▶ _Problem_
Locate all lines in the data below that hold "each" and show them.
+++ Data +++
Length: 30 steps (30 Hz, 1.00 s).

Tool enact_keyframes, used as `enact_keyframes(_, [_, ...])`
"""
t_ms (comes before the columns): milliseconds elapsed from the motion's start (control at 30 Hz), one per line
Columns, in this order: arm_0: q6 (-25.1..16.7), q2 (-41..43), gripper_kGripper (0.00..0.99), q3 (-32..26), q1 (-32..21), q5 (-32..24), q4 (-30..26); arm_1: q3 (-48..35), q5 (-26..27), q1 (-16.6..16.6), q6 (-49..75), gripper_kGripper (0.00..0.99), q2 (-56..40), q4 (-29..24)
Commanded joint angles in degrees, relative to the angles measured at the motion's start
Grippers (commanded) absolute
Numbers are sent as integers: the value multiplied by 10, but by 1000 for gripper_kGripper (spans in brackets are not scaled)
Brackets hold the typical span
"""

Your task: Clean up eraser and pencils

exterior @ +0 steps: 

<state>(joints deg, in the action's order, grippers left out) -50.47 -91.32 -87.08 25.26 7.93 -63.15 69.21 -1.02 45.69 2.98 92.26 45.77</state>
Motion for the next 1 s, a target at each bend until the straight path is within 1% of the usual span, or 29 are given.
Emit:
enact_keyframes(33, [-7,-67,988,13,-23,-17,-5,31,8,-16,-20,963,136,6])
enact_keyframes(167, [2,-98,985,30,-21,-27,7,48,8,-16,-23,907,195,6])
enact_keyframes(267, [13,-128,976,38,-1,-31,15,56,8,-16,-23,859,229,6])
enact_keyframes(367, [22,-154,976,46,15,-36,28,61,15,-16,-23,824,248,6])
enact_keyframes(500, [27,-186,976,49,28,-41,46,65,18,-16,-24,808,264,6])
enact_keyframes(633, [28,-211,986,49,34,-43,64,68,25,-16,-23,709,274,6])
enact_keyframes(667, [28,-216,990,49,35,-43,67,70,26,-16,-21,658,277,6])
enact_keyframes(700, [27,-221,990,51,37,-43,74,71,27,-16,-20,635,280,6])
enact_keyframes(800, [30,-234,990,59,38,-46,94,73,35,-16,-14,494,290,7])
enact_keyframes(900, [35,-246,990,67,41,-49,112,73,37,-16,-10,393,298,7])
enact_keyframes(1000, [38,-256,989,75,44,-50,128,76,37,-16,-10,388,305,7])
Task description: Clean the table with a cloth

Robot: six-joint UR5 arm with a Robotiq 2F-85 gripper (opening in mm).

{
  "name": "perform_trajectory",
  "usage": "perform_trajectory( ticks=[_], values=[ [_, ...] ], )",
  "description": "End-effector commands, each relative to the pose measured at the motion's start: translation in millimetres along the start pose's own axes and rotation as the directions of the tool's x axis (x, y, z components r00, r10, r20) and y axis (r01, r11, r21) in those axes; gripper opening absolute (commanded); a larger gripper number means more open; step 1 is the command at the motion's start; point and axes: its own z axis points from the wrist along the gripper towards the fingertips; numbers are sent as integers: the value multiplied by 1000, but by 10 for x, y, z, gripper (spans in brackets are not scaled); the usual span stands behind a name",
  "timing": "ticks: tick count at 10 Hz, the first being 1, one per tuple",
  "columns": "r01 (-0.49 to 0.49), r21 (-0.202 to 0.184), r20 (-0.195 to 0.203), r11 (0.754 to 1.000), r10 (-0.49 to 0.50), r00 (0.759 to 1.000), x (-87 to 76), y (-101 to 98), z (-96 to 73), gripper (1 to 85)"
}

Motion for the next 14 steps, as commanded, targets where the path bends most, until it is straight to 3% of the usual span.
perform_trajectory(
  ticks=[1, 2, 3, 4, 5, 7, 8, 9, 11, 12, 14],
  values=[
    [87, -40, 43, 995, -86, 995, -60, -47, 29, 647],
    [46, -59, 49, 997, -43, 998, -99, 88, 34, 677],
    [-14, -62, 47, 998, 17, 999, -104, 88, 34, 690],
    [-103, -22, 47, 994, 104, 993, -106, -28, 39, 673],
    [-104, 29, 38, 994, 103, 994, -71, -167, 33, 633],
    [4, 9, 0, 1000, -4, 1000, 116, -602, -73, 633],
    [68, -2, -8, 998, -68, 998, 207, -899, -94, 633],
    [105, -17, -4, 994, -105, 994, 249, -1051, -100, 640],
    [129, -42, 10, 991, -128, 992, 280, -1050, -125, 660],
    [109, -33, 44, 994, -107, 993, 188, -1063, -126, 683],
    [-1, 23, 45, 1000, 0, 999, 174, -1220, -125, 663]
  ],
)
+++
▶ _Task result_
Motion for the next 1 s, a target at each bend until the straight path is within 1% of the usual span, or 29 are given.
  "description": "End-effector commands, each relative to the pose measured at the motion's start: translation in millimetres along the start pose's own axes and rotation as the directions of the tool's x axis (x, y, z components r00, r10, r20) and y axis (r01, r11, r21) in those axes; gripper opening absolute (commanded); a larger gripper number means more open; step 1 is the command at the motion's start; point and axes: its own z axis points from the wrist along the gripper towards the fingertips; numbers are sent as integers: the value multiplied by 1000, but by 10 for x, y, z, gripper (spans in brackets are not scaled); the usual span stands behind a name",

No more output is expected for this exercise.